I never said I was an angel.
My hands are dirty with the mistakes of my past, and my knees scraped from the struggle to find what will make my heart soar in this life.
I’ve never said that I am perfect.
Instead, I only have good intentions—like the rest of us, I suppose. I have lied to others and unfortunately to myself. I have made choices that I knew were wrong, but I chose to make them anyway—simply because I wanted to.
I’ve never said that I am not to blame.
I have caused tidal waves in this life with the mistakes I have made. I have hurt others, sometimes accidently, and sometimes on purpose. I don’t always bite my tongue and choose peace. Often I will say the very things that I know shouldn’t be said, just because I delight in saying what so many choose not to—admittedly, I take delight in being difficult at times.
I’ve never said that I know it all.
While I have come so far on this journey, I know that I still have far to go. Each and every day I learn more about who I am as a person, and what I want from this one amazing life. I know that I have challenges waiting for me up ahead on my road, and I know that I will be crying and bruised at some points—yet, I still choose to travel on.
I choose to see the good in myself and in others because that is how I want to live my life.
Because despite all of these claims of promises that I can’t make—I can promise that I will always do the best I can.
I wake each morning knowing who I am down to the depths of my soul. I soak in my darkest corners, and realize that what lies there beneath the surface is just as valuable as the smile that plays upon my lips. I understand that no one is free from their darkness, and that it is sometimes a daily struggle not to let it take over.
For me, my insecurities shout obscenities at me from behind the clouds of my heart. They yell and torment me about all the times I was hurt and crying; they tease me with memories of the situations when things didn’t go the way I expected them to.
Yet it is my choice whether or not I feed into them, or recognize them for what they truly are—fear.
Most of the times that I have caused hurt and made mistakes have come from fear. From either striking out against another first so that I wouldn’t take the first blow, or because I was protecting myself from the seductive lure of possibility by self-sabotage.
And yet, here I am—the heat of the brilliant sun shining upon my face in the middle of a stormy day.
Because I choose to be the good that I want to receive in this life.
I know that I will continue to make mistakes, and I know that I will undoubtedly hurt those I love—but I can try my best to not let that happen.
I can try, simply, to do the best that I can.
I can’t control the actions of others—but I have learned that I can control how and if I let them affect me. I can’t guarantee that my friends or lovers will always make choices that I will be happy with—but I can choose to accept and love them anyway.
I can choose to love someone not because they are perfect—but because they are real.
Each day that we wake up we are given a challenge to be better than we were yesterday. We are challenged to choose between living life with our fears dragging at our heels, and the mistakes of our past weighing heavily on our shoulders—or, to simply let it all go.
We can choose to treat others how we want to be treated—without being a doormat. We can choose to block harsh words and actions with a shield of kindness and understanding. By doing this, we are acknowledging that another may be acting out of pain or fear, and so instead of trying to engage them—we can simply choose to let it go and send them love anyway.

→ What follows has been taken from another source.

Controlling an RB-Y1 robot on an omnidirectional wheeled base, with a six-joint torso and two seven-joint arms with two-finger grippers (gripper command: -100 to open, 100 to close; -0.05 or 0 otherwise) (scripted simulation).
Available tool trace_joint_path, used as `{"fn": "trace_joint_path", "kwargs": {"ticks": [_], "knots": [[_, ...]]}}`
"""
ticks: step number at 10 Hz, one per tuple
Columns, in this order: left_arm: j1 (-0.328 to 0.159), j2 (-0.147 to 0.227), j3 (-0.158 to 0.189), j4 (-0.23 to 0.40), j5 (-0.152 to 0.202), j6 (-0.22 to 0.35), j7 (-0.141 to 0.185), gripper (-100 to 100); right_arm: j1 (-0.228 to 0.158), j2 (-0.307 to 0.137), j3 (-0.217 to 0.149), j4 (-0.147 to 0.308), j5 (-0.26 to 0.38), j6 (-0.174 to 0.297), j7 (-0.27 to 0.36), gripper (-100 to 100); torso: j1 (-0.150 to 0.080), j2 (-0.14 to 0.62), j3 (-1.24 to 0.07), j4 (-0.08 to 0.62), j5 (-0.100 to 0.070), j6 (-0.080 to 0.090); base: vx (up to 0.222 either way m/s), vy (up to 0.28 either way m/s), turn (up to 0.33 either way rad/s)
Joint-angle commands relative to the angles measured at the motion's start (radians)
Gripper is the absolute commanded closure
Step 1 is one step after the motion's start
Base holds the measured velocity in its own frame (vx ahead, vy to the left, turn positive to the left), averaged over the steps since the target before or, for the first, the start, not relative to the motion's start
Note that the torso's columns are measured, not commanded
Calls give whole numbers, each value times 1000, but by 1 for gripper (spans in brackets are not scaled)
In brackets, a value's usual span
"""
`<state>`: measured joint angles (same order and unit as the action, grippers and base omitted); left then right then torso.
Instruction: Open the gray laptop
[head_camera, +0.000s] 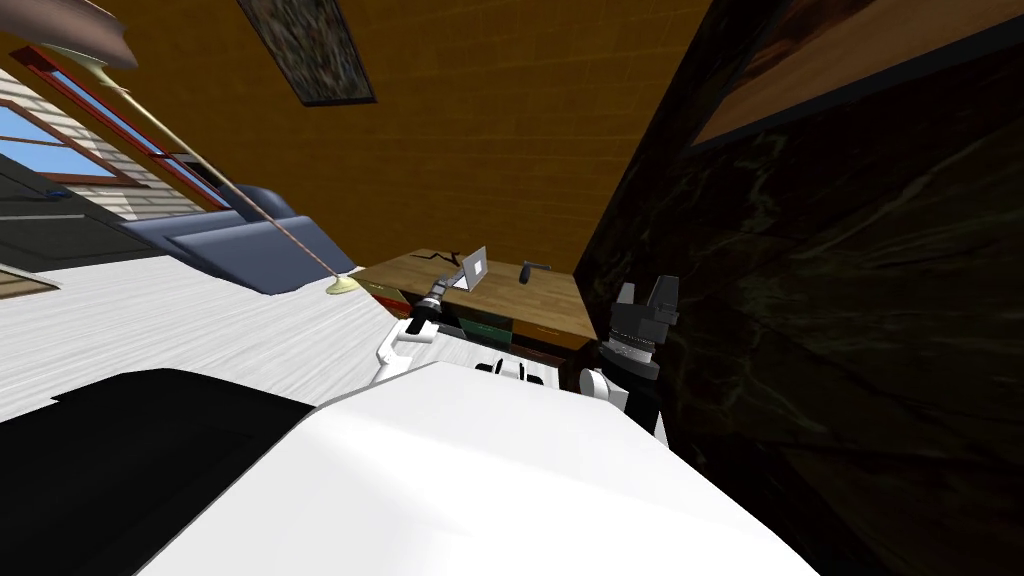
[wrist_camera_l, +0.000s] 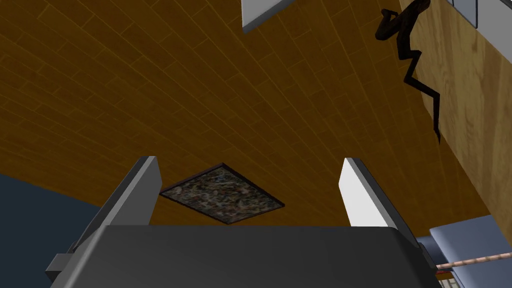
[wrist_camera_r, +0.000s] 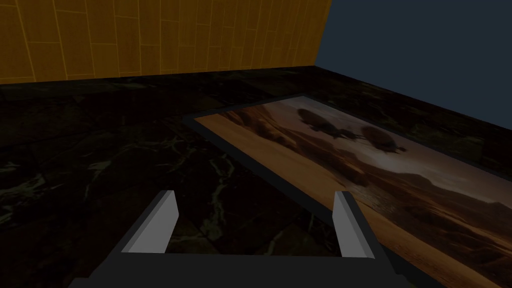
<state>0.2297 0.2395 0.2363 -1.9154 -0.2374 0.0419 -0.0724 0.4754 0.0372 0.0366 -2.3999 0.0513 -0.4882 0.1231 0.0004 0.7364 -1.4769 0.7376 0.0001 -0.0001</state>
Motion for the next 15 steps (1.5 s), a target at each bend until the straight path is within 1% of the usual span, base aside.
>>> {"fn": "trace_joint_path", "kwargs": {"ticks": [1, 4, 5, 9, 10, 11, 12, 13, 14, 15], "knots": [[-20, 19, -1, 15, -33, 54, -6, -100, 0, 0, 0, 0, 0, 0, 0, 0, -1, 1, 0, 0, 0, 0, 123, -5, -75], [-38, 46, -1, 27, -66, 108, -9, -100, 0, 0, 0, 0, 0, 0, 0, 0, 0, 1, 1, 0, 0, 0, 133, 2, -71], [-49, 62, -2, 33, -86, 140, -11, -100, 0, 0, 0, 0, 0, 0, 0, 0, 1, 1, 1, 0, 0, 0, 160, 23, -94], [-68, 96, -3, 45, -124, 205, -16, -100, 0, 0, 0, 0, 0, 0, 0, 0, 0, 2, 1, 1, 0, 0, 145, 13, -71], [-64, 91, -3, 41, -117, 194, -15, -100, 0, 0, 0, 0, 0, 0, 0, 0, 0, 2, 1, 1, 0, 0, 60, 10, -14], [-65, 92, -3, 42, -118, 197, -15, -100, 0, 0, 0, 0, 0, 0, 0, 0, -1, 6, 3, 1, 0, 0, 15, 2, 2], [-65, 92, -3, 42, -118, 197, -15, 100, 0, 0, 0, 0, 0, 0, 0, 0, -1, 7, 4, 2, 0, 0, 7, 1, 1], [-74, 87, -8, 27, -81, 242, 16, 100, 0, 0, 0, 0, 0, 0, 0, 0, -1, 5, 3, 2, 0, 0, -21, 103, -25], [-78, 85, -11, 20, -62, 264, 31, 100, 0, 0, 0, 0, 0, 0, 0, 0, 7, 5, 3, 3, 4, 0, -34, 149, -28], [-83, 82, -14, 13, -43, 286, 46, 100, 0, 0, 0, 0, 0, 0, 0, 0, 8, 4, 3, 0, 6, 1, -25, 150, -28]]}}
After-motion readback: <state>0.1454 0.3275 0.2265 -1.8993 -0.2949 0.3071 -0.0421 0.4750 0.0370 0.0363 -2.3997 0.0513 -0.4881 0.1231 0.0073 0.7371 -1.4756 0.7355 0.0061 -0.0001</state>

Being the person I am does not rely on how someone else chooses to live their life.
I will extend unconditional kindness, love, respect and support to others not because I am a divine angel, but because I believe that choice is a form of self-love.
It’s being true to who I am—regardless of the actions of others.
Within each of us we hold the gift of unconditional trust. Just because we have been hurt before does not mean that we have lost that sacred ability to believe in others.
Living with truth means being honest with ourselves—only then can we be truthful with others.
To speak the truth does not mean that it will always be pleasant, but if we teach ourselves to address other people and situations in a way that is authentic for each of us, then we will set the expectations for others in our lives.
This means being honest about our feelings—whether it is love, fear, anger or pain. It means not making excuses if we don’t feel like doing something, or making false promises because we don’t want to let someone down. This type of truth is letting our lovers know if we are feeling attracted to someone else, or if we are falling out of love with them—it’s valuing honesty above all else.
No one ever said that speaking the truth and living with trust would be easy—but it is worth it.
I never said I was an angel. I am merely a beautifully flawed woman doing the best that I can. I am a woman who tries to extend love and kindness to those who need it the most, someone who believes that in the end truth and love not only prevail—but that they are the very qualities that make life worth living.
I choose to be who I am and speak my truth regardless of others—not because I am heartless, but because I have hid from myself for far too long.
With my broken wings and my dirty bare feet, I make the choice to not be an angel, but to be real instead. I don’t claim that my heart and soul is divine perfection manifested—but I do guarantee that it is unlike any other.
And it is that truth that will continually set me free, soaring into skies unknown and living a life that I love—all the way down to my toes.